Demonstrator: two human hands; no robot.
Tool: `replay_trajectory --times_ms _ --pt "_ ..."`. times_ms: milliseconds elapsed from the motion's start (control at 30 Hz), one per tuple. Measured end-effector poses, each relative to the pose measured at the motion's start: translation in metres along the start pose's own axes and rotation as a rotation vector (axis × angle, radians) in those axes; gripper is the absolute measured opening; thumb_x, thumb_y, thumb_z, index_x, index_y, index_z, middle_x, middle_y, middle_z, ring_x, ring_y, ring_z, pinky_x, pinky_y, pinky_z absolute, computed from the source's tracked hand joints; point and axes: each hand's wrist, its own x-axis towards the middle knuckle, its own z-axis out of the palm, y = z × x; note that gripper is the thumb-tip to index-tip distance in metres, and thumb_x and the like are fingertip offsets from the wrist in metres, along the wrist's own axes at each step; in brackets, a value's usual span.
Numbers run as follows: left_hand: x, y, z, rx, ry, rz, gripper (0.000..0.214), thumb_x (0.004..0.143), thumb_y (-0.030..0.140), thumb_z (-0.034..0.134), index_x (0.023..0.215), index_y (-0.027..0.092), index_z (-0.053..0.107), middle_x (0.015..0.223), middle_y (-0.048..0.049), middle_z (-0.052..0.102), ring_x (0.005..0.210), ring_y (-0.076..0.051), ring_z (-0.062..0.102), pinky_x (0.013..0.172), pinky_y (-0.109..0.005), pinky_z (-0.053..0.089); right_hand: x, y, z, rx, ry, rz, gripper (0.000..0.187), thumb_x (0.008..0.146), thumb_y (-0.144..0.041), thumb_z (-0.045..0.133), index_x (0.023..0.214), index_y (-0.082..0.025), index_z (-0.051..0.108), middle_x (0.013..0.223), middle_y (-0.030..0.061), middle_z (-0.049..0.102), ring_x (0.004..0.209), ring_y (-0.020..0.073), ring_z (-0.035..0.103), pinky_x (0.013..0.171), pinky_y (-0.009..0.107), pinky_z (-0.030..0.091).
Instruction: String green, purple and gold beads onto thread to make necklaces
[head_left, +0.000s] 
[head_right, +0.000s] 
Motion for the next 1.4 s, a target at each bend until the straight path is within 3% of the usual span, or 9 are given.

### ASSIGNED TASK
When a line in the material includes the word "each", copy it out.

### RESULT FOR THIS TASK
Tool: `replay_trajectory --times_ms _ --pt "_ ..."`. times_ms: milliseconds elapsed from the motion's start (control at 30 Hz), one per tuple. Measured end-effector poses, each relative to the pose measured at the motion's start: translation in metres along the start pose's own axes and rotation as a rotation vector (axis × angle, radians) in those axes; gripper is the absolute measured opening; thumb_x, thumb_y, thumb_z, index_x, index_y, index_z, middle_x, middle_y, middle_z, ring_x, ring_y, ring_z, pinky_x, pinky_y, pinky_z absolute, computed from the source's tracked hand joints; point and axes: each hand's wrist, its own x-axis towards the middle knuckle, its own z-axis out of the palm, y = z × x; note that gripper is the thumb-tip to index-tip distance in metres, and thumb_x and the like are fingertip offsets from the wrist in metres, along the wrist's own axes at each step; in brackets, a value's usual span.
Motion for the next 1.4 s, a target at each bend until the straight path is within 3% of the usual span, or 9 are given.

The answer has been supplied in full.